In [1]:
import pandas as pd
import numpy as np
import sklearn

In [2]:
print(f'pandas=={pd.__version__}')
print(f'numpy=={np.__version__}')
print(f'sklearn=={sklearn.__version__}')

pandas==2.3.3
numpy==2.3.3
sklearn==1.6.1


In [7]:
from sklearn.feature_extraction import DictVectorizer
from sklearn.linear_model import LogisticRegression

In [9]:
data_url = '../data/WA_Fn-UseC_-Telco-Customer-Churn.csv'
df = pd.read_csv(data_url)

df.columns = df.columns.str.lower().str.replace(' ', '_')

categorical_columns = list(df.dtypes[df.dtypes == 'object'].index)

for c in categorical_columns:
    df[c] = df[c].str.lower().str.replace(' ', '_')

df.totalcharges = pd.to_numeric(df.totalcharges, errors='coerce')
df.totalcharges = df.totalcharges.fillna(0)

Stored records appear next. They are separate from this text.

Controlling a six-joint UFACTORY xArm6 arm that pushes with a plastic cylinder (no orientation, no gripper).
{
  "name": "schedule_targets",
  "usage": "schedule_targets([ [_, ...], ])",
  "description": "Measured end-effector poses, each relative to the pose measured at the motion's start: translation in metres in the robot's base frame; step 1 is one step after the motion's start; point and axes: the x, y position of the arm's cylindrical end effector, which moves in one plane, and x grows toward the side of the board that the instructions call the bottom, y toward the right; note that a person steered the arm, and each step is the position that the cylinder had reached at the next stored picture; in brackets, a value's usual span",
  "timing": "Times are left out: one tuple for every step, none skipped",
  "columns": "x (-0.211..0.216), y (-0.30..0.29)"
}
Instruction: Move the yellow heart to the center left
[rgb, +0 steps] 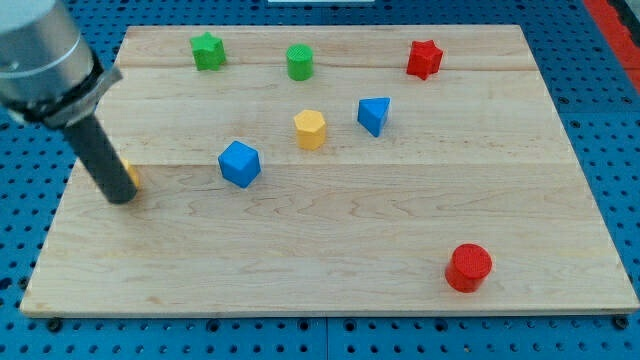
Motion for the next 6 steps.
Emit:
schedule_targets([
  [0.028, 0.029],
  [0.021, -0.013],
  [-0.036, -0.025],
  [-0.056, -0.010],
  [-0.056, -0.010],
  [-0.064, -0.006],
])
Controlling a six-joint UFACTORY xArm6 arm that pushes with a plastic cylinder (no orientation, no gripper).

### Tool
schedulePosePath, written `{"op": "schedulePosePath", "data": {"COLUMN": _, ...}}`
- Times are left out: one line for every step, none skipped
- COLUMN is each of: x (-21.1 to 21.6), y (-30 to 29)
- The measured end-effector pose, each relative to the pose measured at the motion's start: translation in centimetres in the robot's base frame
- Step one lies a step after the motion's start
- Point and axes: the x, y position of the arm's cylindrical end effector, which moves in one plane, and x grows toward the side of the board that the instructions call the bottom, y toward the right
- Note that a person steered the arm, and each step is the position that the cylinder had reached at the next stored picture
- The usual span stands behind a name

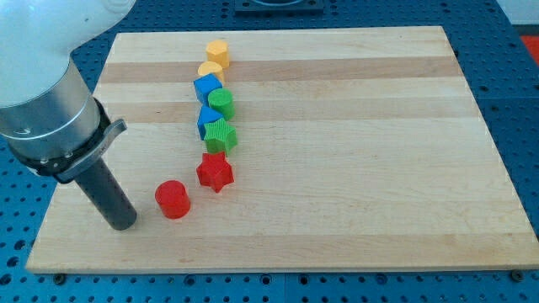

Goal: Point at bottom center

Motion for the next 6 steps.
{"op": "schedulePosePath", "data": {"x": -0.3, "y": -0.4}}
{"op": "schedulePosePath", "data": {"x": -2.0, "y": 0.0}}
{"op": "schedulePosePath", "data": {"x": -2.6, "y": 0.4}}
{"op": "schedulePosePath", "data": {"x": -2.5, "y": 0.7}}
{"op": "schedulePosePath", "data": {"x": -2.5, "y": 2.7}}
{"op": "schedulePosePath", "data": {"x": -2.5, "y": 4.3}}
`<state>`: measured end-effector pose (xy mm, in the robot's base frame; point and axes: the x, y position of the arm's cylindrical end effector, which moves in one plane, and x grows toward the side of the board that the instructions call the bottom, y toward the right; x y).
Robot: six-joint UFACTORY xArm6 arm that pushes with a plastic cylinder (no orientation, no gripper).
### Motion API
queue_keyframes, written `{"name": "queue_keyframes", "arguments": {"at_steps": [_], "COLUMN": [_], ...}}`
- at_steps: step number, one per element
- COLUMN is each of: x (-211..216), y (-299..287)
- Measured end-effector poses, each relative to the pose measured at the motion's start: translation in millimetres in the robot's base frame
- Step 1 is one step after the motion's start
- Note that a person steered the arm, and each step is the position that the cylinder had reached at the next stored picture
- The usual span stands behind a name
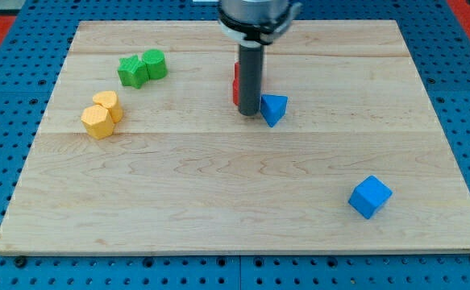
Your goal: Push the blue triangle towards the blue cube
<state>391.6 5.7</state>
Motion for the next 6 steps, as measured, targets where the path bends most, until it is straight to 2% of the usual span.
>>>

df.churn = (df.churn == 'yes').astype(int)

In [10]:
y_train = df.churn

In [13]:
numerical = ['tenure', 'monthlycharges', 'totalcharges']

categorical = [
    'gender',
    'seniorcitizen',
    'partner',
    'dependents',
    'phoneservice',
    'multiplelines',
    'internetservice',
    'onlinesecurity',
    'onlinebackup',
    'deviceprotection',
    'techsupport',
    'streamingtv',
    'streamingmovies',
    'contract',
    'paperlessbilling',
    'paymentmethod',
]

In [14]:
dv = DictVectorizer()

train_dict = df[categorical + numerical].to_dict(orient='records')
X_train = dv.fit_transform(train_dict)

model = LogisticRegression(solver='liblinear')
model.fit(X_train, y_train)

In [15]:
datapoint = {
    'gender': 'female',
    'seniorcitizen': 0,
    'partner': 'yes',
    'dependents': 'no',
    'phoneservice': 'no',
    'multiplelines': 'no_phone_service',
    'internetservice': 'dsl',
    'onlinesecurity': 'no',
    'onlinebackup': 'yes',
    'deviceprotection': 'no',
    'techsupport': 'no',
    'streamingtv': 'no',
    'streamingmovies': 'no',
    'contract': 'month-to-month',
    'paperlessbilling': 'yes',
    'paymentmethod': 'electronic_check',
    'tenure': 1,
    'monthlycharges': 29.85,
    'totalcharges': 29.85
}

In [16]:
X = dv.transform(datapoint)


In [17]:
model.predict_proba(X)[0, 1] 


np.float64(0.6638159290212889)

In [18]:
import pickle


In [19]:
with open('./model/model_test.bin', 'wb') as f_out:
    pickle.dump((dv, model), f_out)

In [20]:
with open('./model/model_test.bin', 'rb') as f_in:
    (dv, model) = pickle.load(f_in)

In [21]:
from sklearn.pipeline import make_pipeline


In [22]:
pipeline = make_pipeline(
    DictVectorizer(),
    LogisticRegression(solver='liblinear')
)

In [23]:
pipeline.fit(train_dict, y_train)


In [24]:
pipeline.predict_proba(datapoint)[0, 1]


np.float64(0.6638159290212889)

In [25]:
import requests


In [28]:
url = 'http://localhost:8000/predict'

customer = {"lead_source": "organic_search",
    "number_of_courses_viewed": 4,
    "annual_income": 80304.0
    
}

response = requests.post(url, json=customer)

In [30]:
response.json()

{'churn_probaility': 0.534, 'churn': True}